Cultura

sexta-feira, 26 de abril de 2013

Contra os índices de violência entregue sua arma, seu carro, seu dinheiro...



Ao Estado, como sabemos, cabe a tutela da paz pública, o monopólio do Direito Penal e Processual Penal, a responsabilidade de fomentar e manter a harmonia, a ordem e o respeito mútuo no tecido social.

Não custa lembrar uma vez mais, como temos feito insistentemente neste espaço, que com os índices alarmantes da violência em nosso território, é natural a busca por soluções imediatistas e relativamente simples de serem postas em prática, sobretudo quando não demandam mudanças estruturais no arcaico e viciado aparelho estatal brasileiro.

Afinal, mudanças estruturais, de rumo mesmo, de foco, de prioridades, com a implantação de uma política séria de combate às causas da criminalidade se traduziriam em inconvenientes gastos, cujos resultados certamente não viriam a atender as pretensões eleitoreiras ao final de quatro anos.

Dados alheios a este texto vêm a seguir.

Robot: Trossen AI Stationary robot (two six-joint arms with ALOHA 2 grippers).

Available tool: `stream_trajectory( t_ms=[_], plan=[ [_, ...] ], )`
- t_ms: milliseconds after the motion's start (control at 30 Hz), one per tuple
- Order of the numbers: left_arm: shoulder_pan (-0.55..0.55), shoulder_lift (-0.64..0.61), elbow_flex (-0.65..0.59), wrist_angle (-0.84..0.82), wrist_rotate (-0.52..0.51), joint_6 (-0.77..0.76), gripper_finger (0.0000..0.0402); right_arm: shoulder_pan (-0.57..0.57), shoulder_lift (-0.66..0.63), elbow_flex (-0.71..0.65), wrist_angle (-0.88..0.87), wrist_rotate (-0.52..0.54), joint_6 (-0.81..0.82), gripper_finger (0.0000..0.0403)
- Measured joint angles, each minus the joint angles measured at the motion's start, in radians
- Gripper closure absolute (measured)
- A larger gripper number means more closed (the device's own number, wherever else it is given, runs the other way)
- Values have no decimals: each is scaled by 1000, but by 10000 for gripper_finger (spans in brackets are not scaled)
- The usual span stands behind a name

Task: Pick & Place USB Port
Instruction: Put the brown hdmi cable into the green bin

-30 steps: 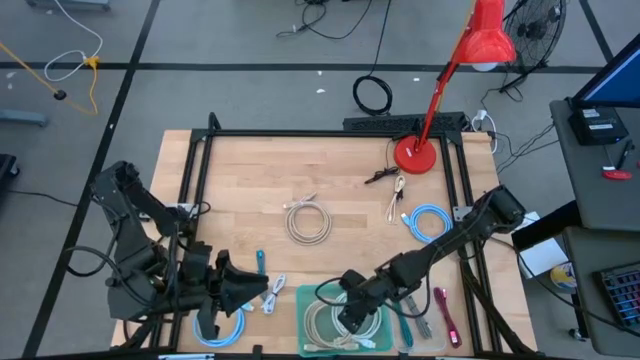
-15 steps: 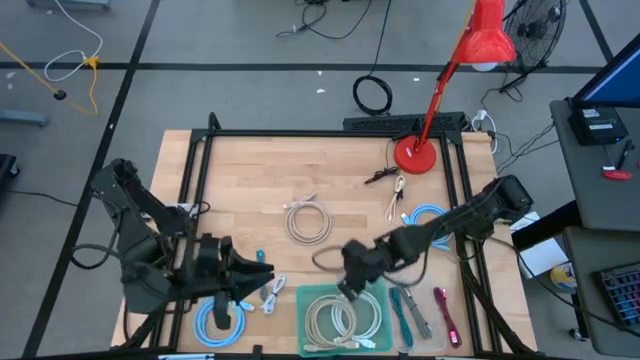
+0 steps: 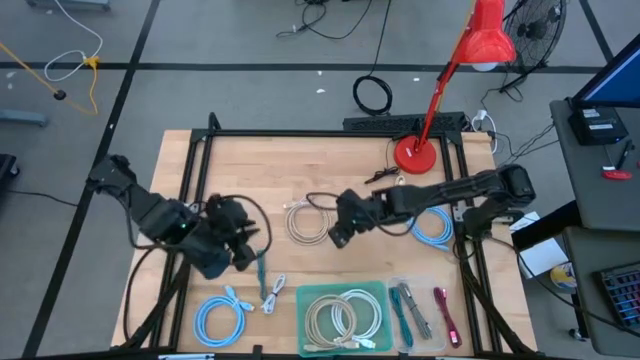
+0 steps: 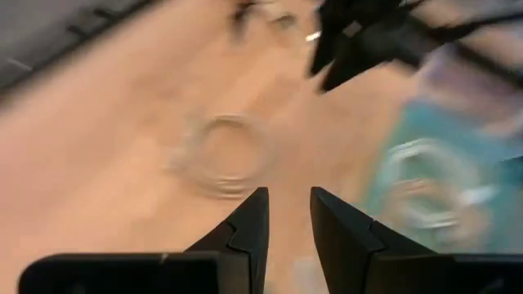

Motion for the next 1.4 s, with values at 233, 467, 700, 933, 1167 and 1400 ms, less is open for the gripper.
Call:
stream_trajectory(
  t_ms=[233, 467, 700, 933, 1167, 1400],
  plan=[
    [156, 1, 0, -117, 63, 145, 309, -72, 1, -60, 96, -5, -38, 238],
    [288, 1, 0, -131, 94, 136, 309, -122, 1, -207, 315, -172, 13, 243],
    [487, 2, -64, -79, 194, 308, 309, -117, 1, -318, 481, -225, 66, 243],
    [552, 3, -224, 122, 399, 391, 309, -36, 1, -322, 581, -188, 97, 249],
    [499, 2, -337, 314, 509, 435, 309, 34, 1, -322, 761, -110, -82, 276],
    [436, 0, -344, 354, 532, 352, 309, 15, 20, -322, 694, 7, -133, 319]
  ],
)
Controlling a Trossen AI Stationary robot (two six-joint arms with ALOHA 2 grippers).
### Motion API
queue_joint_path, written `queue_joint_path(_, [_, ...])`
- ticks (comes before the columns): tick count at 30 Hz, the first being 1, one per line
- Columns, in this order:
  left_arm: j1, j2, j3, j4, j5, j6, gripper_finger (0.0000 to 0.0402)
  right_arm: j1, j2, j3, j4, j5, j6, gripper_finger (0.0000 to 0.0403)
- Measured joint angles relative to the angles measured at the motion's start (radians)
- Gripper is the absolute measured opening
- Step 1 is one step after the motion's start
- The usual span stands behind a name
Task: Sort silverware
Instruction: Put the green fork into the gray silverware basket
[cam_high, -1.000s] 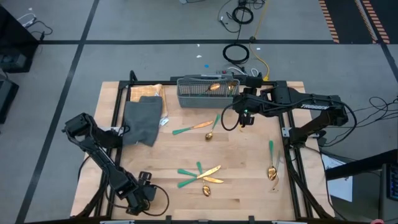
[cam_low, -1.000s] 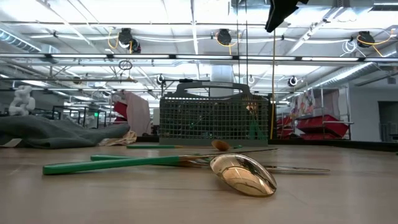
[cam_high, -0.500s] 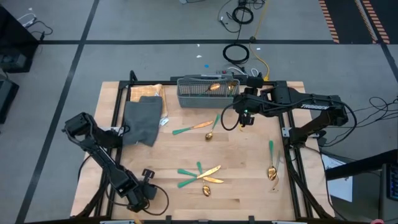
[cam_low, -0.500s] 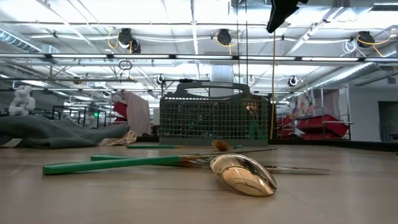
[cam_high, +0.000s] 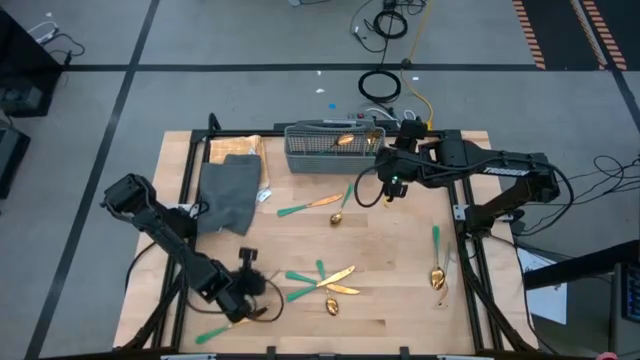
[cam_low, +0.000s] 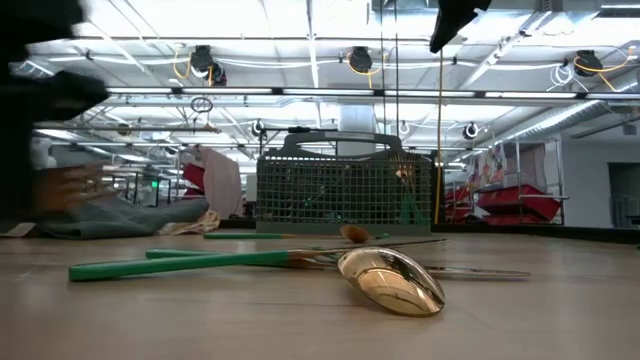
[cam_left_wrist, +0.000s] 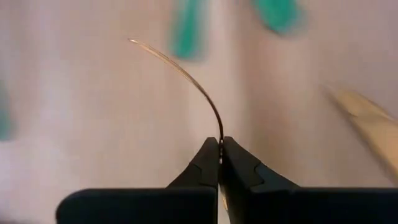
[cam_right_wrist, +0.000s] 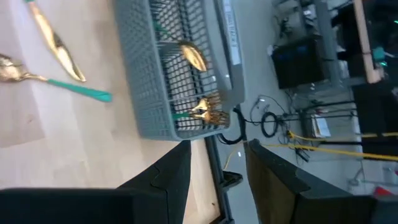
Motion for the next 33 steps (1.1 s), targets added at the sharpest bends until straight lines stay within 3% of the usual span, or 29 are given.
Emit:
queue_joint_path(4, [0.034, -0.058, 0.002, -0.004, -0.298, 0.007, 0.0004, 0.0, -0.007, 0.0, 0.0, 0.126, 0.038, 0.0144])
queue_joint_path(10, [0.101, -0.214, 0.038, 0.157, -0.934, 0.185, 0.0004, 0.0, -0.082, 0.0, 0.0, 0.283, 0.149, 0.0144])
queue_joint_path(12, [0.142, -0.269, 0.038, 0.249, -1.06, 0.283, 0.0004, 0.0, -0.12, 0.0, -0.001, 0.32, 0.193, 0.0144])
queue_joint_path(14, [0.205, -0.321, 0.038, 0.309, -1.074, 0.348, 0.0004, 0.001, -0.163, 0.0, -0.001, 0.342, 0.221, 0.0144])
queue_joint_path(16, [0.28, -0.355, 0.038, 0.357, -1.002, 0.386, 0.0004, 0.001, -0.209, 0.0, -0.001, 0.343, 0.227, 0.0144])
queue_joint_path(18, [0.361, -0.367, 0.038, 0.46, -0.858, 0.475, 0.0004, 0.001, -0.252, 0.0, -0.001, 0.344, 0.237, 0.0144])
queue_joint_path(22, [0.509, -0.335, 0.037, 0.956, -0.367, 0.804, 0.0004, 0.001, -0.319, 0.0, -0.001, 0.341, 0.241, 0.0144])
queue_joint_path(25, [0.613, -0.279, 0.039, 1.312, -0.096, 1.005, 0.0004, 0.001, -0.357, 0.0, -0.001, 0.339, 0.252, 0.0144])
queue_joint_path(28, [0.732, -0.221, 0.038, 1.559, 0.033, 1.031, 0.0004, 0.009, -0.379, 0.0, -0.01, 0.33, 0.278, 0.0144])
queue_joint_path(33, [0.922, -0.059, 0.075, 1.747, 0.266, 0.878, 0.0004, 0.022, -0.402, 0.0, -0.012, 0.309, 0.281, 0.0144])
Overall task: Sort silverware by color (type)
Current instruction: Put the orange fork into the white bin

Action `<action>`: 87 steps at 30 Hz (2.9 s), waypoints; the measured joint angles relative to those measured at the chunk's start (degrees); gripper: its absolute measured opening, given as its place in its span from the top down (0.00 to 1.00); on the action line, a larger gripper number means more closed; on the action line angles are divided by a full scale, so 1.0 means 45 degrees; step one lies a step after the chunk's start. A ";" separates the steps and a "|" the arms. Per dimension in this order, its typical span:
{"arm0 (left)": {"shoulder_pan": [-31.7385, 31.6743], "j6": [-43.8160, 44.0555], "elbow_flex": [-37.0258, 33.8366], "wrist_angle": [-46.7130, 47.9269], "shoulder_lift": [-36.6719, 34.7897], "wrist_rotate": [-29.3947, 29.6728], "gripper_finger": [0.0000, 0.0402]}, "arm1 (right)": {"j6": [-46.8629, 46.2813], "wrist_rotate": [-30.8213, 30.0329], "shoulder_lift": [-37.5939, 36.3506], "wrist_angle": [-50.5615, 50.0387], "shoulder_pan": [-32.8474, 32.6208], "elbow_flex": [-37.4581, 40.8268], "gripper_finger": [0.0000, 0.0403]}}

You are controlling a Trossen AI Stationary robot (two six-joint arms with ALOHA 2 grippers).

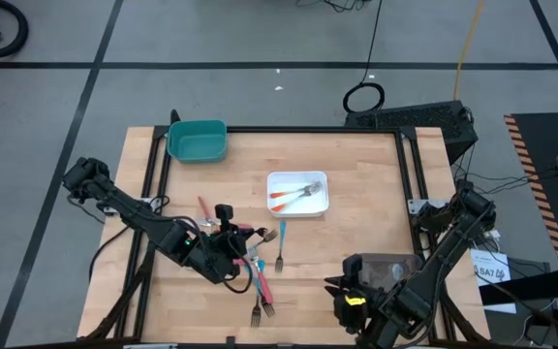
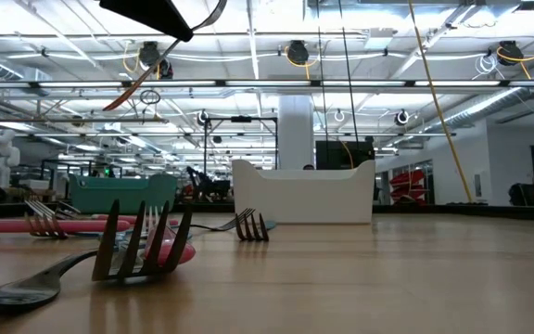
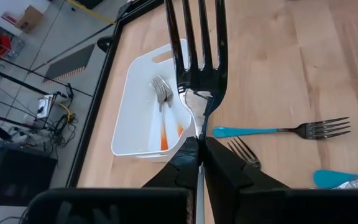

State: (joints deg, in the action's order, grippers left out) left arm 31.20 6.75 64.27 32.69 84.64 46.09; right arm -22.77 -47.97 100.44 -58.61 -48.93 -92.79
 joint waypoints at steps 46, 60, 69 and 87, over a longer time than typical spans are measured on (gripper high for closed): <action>-0.7015 -0.3847 0.0001 -0.8059 0.1531 -0.6686 0.94 | -0.2564 0.0058 0.0000 -0.3812 0.0394 0.0000 0.78; -0.7918 -0.3080 0.0015 -1.0005 0.4001 -0.6541 0.94 | -0.2856 0.0058 -0.0005 -0.4024 0.0188 0.0000 0.78; -0.8206 -0.1683 0.0000 -0.9812 0.4717 -0.6499 0.94 | -0.2856 0.0049 -0.0005 -0.4032 0.0180 0.0000 0.78; -0.8009 -0.1383 0.3048 -0.4302 0.4694 -0.6674 0.94 | -0.2851 0.0044 -0.0005 -0.4032 0.0180 0.0000 0.78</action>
State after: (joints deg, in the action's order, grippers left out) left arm -4.84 0.52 77.99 13.33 105.76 16.05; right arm -35.59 -47.77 100.42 -76.75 -48.12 -92.79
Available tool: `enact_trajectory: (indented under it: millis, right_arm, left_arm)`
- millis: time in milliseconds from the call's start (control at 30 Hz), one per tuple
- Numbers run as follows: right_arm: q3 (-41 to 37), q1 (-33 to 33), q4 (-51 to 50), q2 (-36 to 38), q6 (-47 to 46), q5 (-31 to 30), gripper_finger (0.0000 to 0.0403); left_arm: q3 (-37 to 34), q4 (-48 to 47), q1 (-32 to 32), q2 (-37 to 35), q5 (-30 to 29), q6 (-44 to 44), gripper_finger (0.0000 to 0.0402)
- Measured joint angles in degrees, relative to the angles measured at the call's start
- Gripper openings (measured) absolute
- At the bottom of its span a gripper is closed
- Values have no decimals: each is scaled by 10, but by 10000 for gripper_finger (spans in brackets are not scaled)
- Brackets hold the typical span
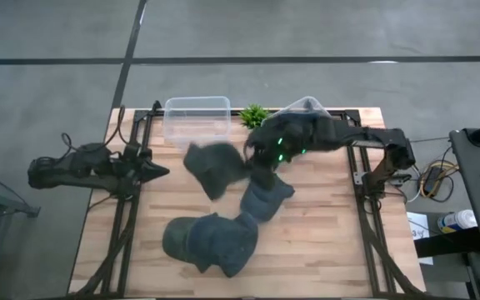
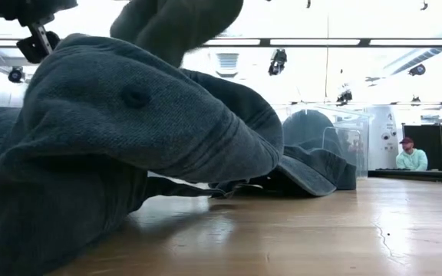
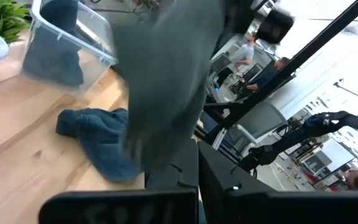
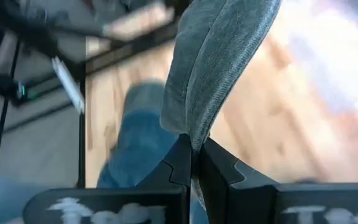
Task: Pick & Place hat
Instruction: Put the top black cap into the left transparent bin
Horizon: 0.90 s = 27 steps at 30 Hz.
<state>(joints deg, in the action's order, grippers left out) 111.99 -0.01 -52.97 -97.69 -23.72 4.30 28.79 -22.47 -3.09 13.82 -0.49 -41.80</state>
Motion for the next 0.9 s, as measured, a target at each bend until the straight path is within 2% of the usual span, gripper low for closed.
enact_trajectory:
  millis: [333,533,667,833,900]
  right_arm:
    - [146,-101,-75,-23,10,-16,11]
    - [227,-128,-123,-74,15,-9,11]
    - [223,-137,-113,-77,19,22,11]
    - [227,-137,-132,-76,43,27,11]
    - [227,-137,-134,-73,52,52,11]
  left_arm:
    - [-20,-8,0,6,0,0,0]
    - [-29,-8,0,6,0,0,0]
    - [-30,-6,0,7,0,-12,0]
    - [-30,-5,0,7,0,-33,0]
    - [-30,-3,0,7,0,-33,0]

Estimular a participação popular nesse processo de combate à criminalidade é salutar e adequado a um Estado Democrático de Direito. Temos, de fato, responsabilidade com a construção de uma sociedade ideal, considerando-se, inclusive, que somos todos participantes do mesmo contrato social.

Mas a lógica que muitas autoridades (algumas atraídas pelo discurso fácil e sedutor aos ouvidos de eleitores incautos, ávidos por fórmulas prontas) e líderes de organismos privados (alguns afetados por traumas vivenciados em família, vítimas ainda atordoadas diante dos males produzidos pelo que hoje combatem) procuram implantar no senso comum é, no mínimo, incoerente.

É cômoda para muitos governantes a construção da tese de que a devolução da arma de fogo que está com o cidadão de bem é o que vai fazer “virar o jogo” contra a criminalidade. A admirável insistência no argumento, digna da escola Goebbelsiana, insere, de certa forma, no imaginário popular que o problema não está na falta de sintonia e na precariedade dos aparelhos de segurança pública frente ao poderio do crime organizado, mas no cidadão de bem que possui a arma para a utilização em casos extremos, como a proteção de sua família.

Partem de fatalidades, de casos particulares que comovem (como a morte negligenciada de crianças), para o geral. Querem nos fazer ver a exceção como a regra. Como os adeptos do positivismo criminológico, analisam os casos práticos mais notáveis, mas esquecem-se dos milhares de outros exemplos que não são convenientes à pesquisa.

É realmente a arma de fogo o problema da criminalidade crescente? Seria, então, o veículo o problema das alarmantes mortes no trânsito? O dinheiro, por sua vez, a causa para o aumento do tráfico de drogas, já que ninguém a fornece gratuitamente? Se respondermos positivamente, por coerência e lógica, devemos fazer campanhas para que entreguem não apenas as armas, mas seus veículos, seu dinheiro, enfim, assim daríamos um “golpe” fantástico, com uma redução abismal, nos números desagradáveis.

Não negamos que a arma de fogo figure como um dos ingredientes da criminalidade, parece-nos evidente que sim, mas não pela arma solitariamente. Há sempre alguém a puxar o gatilho, como sempre haverá alguém guiando um veículo, usando o seu dinheiro para inúmeras finalidades! Não estaria aqui o problema?! No ser humano! É justamente por isso que existem regras, procedimentos rígidos, para que um cidadão possua legitimamente uma arma de fogo.

Estudo divulgado pelas Nações Unidas em 2011 (veja link aqui mesmo no blog) aponta que há uma relação clara entre crime e desenvolvimento. Os países com grandes disparidades nos níveis de renda estão quatro vezes mais sujeitos a serem atingidos por crimes violentos do que em sociedades mais equitativas, ou seja, nosso problema, portanto, o nosso foco, é a falta de políticas que combatam essas desigualdades.

Dessa forma, faço aqui, uma crítica franca, honesta, serena, endereçada apenas aos apaixonados pela causa do desarmamento como se a mesma fosse a panaceia de todos os nossos problemas na área de segurança pública. Antes de “exigirmos” que as pessoas entreguem suas armas, peçamos que elas mesmas se entreguem na construção de um país mais justo, escolhendo bons representantes que priorizem o combate às causas dessas gritantes desigualdades sociais.

A criminalidade é um fenômeno social que, por razões óbvias, somente se transforma pela ação do próprio homem e não pela simples existência de instrumentos potencialmente lesivos em suas mãos. O bom homem, sem que lhe tenham dado justos motivos, jamais se utilizará de uma arma de fogo. E nesse aspecto, o Estado tem papel fundamental, reduzindo as tensões provocadas por sua ausência em diversas áreas de sua responsabilidade.